Tuesday, August 13, 2019

Crystal Fire #3


Americans were latecomers to the quantum revolution. Europeans led the way in forming deeper and more fundamental insights about the quantum world. It was in the application of the new theoretical insights and experimental techniques that U.S. scientists excelled in the 1920s. They explored the internal structure and intrinsic properties of solids: color, hardness, conductivity, and so forth.

In the last quarter of the 19th century, physicists became fascinated with cathode-ray tubes. In 1895 Roentgen discovered X-rays – so-called because he didn’t know what they were. X-rays excited the imagination, but much mystery about them remained. Were they waves or particles? Physicists searched for zebra-striped interference patterns like visible light produced. But if X-rays had wavelengths a thousand times shorter than visible light, any suitable diffraction grating would need spacing a thousand times smaller, less than a billionth of a meter. Nobody knew how to make such a fine grating. In 1912 two of Roentgen’s students found a wreath-like pattern of brights spots against a dark background directing X-ray beams onto a crystal of copper sulfate. Other crystals produced similar patterns. Max von Laue thought the interference patterns were caused by a three-dimensional lattice of objects within the crystals. William Henry Bragg and his son extended von Laue’s insights. All three received a Nobel Prize for their work.

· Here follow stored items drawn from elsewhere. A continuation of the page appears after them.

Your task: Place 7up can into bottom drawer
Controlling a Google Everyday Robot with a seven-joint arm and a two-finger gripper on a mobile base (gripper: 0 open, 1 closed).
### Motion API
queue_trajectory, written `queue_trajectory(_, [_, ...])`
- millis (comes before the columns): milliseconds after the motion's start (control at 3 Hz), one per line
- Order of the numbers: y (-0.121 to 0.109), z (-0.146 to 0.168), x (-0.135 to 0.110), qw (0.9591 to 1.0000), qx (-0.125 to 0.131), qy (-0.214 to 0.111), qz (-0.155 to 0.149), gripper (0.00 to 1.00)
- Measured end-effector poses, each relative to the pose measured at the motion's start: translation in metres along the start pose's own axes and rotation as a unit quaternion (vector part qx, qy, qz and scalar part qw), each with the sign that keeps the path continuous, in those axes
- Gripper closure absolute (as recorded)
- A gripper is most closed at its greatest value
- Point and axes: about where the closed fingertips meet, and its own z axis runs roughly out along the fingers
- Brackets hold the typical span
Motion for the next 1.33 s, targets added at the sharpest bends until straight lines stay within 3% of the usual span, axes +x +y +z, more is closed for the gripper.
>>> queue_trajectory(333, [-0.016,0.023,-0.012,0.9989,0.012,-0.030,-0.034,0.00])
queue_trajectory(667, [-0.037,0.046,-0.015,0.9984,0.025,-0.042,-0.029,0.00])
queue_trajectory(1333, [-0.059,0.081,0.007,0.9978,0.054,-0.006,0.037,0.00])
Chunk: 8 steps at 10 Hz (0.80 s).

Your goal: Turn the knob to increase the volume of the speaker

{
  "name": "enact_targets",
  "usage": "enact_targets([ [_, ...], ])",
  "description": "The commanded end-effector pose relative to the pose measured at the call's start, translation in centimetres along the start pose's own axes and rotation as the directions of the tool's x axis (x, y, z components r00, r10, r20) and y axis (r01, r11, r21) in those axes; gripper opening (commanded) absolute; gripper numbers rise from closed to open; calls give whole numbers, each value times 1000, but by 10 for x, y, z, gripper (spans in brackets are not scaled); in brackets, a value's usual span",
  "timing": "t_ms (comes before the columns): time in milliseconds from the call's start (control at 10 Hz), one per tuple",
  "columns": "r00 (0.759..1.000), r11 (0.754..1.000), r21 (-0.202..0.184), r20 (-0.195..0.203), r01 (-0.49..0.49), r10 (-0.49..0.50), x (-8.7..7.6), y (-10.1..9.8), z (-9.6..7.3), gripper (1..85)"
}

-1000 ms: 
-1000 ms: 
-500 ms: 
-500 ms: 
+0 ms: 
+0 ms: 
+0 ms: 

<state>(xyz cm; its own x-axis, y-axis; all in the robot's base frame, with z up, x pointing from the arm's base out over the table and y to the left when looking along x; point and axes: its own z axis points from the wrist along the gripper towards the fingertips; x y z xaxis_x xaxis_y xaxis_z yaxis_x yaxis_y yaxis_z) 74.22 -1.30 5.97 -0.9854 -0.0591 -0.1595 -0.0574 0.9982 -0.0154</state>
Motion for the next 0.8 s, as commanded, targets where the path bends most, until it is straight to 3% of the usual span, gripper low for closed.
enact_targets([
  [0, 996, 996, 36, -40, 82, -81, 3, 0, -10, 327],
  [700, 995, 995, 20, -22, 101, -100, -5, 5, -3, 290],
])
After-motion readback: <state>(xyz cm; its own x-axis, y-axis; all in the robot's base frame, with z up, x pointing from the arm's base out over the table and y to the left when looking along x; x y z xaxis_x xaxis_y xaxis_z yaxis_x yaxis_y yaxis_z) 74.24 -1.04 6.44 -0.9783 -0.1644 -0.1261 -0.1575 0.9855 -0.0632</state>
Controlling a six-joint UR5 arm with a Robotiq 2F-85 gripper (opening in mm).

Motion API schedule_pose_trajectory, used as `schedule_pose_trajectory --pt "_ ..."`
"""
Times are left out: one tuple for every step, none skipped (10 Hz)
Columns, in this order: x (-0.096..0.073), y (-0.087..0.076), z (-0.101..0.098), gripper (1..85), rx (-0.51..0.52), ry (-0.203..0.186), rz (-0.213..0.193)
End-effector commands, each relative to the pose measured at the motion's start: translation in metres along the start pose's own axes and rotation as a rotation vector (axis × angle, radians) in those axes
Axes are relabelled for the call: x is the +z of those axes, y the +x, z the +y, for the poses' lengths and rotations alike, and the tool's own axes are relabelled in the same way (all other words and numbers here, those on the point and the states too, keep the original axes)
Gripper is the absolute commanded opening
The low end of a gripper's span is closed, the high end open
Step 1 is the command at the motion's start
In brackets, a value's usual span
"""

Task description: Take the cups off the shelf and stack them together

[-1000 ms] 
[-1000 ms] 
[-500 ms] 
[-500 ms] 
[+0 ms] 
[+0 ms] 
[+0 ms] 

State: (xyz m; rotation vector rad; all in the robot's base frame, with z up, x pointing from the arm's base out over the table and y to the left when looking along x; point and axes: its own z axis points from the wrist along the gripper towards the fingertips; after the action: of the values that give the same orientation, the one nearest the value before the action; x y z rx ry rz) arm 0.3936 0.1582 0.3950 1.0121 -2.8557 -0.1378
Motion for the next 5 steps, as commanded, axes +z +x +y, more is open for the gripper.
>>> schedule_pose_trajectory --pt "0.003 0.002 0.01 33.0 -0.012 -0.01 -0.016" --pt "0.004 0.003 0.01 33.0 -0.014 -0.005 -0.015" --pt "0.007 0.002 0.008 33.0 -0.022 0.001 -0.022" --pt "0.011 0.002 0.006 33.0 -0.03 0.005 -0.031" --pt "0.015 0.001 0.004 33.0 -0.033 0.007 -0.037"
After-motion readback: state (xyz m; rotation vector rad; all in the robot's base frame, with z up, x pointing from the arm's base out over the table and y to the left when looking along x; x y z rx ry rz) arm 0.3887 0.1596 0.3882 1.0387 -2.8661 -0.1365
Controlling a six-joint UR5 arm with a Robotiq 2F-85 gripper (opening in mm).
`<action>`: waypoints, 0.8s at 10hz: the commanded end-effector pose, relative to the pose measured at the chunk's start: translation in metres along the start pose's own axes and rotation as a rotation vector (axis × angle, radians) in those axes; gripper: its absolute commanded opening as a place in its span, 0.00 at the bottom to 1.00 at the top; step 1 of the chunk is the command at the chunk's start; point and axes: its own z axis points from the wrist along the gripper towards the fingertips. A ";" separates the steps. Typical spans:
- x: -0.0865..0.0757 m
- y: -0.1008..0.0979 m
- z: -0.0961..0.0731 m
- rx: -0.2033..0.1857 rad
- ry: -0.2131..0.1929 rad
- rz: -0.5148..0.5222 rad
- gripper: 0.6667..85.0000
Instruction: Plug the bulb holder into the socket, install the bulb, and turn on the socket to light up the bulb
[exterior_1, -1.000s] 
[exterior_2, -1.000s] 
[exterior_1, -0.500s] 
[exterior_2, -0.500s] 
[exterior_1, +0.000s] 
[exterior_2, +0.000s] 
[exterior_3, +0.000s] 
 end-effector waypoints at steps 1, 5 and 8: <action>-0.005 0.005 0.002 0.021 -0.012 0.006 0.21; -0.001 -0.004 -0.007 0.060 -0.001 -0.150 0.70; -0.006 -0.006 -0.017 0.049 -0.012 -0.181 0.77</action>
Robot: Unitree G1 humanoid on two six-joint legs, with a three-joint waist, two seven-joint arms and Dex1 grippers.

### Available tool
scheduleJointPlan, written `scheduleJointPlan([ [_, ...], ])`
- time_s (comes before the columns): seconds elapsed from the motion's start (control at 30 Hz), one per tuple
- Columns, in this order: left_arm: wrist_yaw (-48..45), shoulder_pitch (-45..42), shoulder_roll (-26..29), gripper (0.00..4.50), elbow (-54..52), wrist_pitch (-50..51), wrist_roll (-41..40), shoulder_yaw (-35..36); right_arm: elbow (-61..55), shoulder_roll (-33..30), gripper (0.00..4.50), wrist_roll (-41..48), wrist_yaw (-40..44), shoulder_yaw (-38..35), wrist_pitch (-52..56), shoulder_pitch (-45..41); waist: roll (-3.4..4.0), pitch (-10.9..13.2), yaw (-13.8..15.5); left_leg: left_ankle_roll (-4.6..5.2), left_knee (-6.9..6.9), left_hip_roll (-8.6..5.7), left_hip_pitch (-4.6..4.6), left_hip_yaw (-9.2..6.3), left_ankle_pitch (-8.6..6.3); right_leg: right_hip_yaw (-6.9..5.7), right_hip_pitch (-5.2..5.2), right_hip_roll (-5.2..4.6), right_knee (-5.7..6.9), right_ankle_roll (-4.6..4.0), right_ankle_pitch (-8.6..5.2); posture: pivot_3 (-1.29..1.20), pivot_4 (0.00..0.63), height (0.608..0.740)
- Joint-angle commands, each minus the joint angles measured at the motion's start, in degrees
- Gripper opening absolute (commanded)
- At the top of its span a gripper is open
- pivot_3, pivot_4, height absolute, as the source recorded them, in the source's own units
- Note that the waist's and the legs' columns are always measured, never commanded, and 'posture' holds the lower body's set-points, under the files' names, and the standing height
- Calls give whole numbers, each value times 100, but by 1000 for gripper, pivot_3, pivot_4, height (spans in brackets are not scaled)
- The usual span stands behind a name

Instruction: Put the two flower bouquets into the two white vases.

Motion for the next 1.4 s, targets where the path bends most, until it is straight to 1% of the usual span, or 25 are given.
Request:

Scientists could then peer inside crystals, where the atoms appeared to be arranged in layers, like eggs stacked in crates.

Physicists began to recognize the conductivity of metals had something to do with the availability of electrons within them. An excellent conductor like copper has plenty of free electrons. Good insulators, like glass or wood, have essentially none.

Chapter 3 has more about other discoveries in physics, such as Rutherford’s discoveries of the inner structure of atoms and Schrรถedinger’s wave equation. I will skip the details to stick to the main story of the book and avoid possible errors trying to summarize it.

Practical-minded Americans like Walter Brattain had little interest in the airy philosophical debates such as occurred between Niels Bohr and Albert Einstein. They were busy applying the new quantum tools to their study of matter. Plenty of unsolved problems about the nature and structure of atoms, molecules, metals, and crystals awaited exploration with the new methods.